:: Given data ::
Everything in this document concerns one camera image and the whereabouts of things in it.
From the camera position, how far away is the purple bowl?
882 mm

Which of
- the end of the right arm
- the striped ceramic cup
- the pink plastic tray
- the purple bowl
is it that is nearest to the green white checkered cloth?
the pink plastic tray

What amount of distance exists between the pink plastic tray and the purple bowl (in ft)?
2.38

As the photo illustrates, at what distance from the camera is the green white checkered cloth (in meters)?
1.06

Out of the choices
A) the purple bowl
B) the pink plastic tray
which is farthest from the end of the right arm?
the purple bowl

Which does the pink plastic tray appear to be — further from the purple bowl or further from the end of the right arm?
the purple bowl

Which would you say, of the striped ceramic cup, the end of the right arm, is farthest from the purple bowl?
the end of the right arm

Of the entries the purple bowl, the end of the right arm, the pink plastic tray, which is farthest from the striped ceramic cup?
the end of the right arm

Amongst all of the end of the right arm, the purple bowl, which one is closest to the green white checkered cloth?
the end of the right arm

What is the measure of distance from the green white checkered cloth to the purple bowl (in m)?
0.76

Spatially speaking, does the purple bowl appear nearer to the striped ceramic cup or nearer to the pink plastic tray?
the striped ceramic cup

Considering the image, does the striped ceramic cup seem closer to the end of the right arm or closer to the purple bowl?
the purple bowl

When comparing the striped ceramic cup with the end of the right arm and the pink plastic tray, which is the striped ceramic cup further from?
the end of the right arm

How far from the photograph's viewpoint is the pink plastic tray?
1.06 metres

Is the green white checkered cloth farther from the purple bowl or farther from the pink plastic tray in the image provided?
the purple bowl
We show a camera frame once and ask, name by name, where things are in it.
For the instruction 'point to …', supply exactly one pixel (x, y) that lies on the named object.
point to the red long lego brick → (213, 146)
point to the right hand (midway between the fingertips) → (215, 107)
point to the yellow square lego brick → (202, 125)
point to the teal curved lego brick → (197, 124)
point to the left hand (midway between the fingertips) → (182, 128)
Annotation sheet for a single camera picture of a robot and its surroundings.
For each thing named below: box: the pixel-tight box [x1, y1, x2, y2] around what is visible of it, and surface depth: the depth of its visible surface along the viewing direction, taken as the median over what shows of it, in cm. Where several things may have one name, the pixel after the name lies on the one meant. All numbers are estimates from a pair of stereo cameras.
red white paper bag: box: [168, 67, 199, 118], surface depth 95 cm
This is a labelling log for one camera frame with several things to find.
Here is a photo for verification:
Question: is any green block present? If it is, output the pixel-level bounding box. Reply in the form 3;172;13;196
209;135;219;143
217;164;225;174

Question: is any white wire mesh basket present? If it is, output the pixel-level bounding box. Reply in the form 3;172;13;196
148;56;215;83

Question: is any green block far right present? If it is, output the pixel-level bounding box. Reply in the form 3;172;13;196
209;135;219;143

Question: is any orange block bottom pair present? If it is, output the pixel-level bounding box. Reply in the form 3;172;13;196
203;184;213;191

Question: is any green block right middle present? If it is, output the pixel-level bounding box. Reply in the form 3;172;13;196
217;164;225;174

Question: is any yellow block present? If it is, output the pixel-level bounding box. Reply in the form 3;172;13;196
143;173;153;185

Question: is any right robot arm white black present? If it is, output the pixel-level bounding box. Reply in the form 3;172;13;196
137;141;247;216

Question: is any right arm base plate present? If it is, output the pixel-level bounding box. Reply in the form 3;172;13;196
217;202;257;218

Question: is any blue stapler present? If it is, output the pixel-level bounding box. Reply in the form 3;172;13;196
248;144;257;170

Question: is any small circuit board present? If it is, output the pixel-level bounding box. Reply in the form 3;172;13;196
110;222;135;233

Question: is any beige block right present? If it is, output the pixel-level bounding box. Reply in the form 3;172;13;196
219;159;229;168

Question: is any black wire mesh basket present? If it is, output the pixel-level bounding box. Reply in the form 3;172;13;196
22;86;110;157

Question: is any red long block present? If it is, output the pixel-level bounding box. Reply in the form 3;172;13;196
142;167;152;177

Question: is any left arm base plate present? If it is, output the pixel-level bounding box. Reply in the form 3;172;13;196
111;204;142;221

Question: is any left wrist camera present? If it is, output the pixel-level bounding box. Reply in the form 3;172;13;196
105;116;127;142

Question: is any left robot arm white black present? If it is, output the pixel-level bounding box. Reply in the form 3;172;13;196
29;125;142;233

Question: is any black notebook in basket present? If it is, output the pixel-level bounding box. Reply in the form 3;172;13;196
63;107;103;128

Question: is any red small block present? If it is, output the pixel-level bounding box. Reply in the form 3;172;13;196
:::
**What is needed:** With the line that has "- the striped ceramic cup" as the first and the line that has "point to the teal" as the last, repeat exactly that run of lines above and no more.

**Output of the task:**
- the striped ceramic cup
- the pink plastic tray
- the purple bowl
is it that is nearest to the green white checkered cloth?
the pink plastic tray

What amount of distance exists between the pink plastic tray and the purple bowl (in ft)?
2.38

As the photo illustrates, at what distance from the camera is the green white checkered cloth (in meters)?
1.06

Out of the choices
A) the purple bowl
B) the pink plastic tray
which is farthest from the end of the right arm?
the purple bowl

Which does the pink plastic tray appear to be — further from the purple bowl or further from the end of the right arm?
the purple bowl

Which would you say, of the striped ceramic cup, the end of the right arm, is farthest from the purple bowl?
the end of the right arm

Of the entries the purple bowl, the end of the right arm, the pink plastic tray, which is farthest from the striped ceramic cup?
the end of the right arm

Amongst all of the end of the right arm, the purple bowl, which one is closest to the green white checkered cloth?
the end of the right arm

What is the measure of distance from the green white checkered cloth to the purple bowl (in m)?
0.76

Spatially speaking, does the purple bowl appear nearer to the striped ceramic cup or nearer to the pink plastic tray?
the striped ceramic cup

Considering the image, does the striped ceramic cup seem closer to the end of the right arm or closer to the purple bowl?
the purple bowl

When comparing the striped ceramic cup with the end of the right arm and the pink plastic tray, which is the striped ceramic cup further from?
the end of the right arm

How far from the photograph's viewpoint is the pink plastic tray?
1.06 metres

Is the green white checkered cloth farther from the purple bowl or farther from the pink plastic tray in the image provided?
the purple bowl
We show a camera frame once and ask, name by name, where things are in it.
For the instruction 'point to …', supply exactly one pixel (x, y) that lies on the named object.
point to the red long lego brick → (213, 146)
point to the right hand (midway between the fingertips) → (215, 107)
point to the yellow square lego brick → (202, 125)
point to the teal curved lego brick → (197, 124)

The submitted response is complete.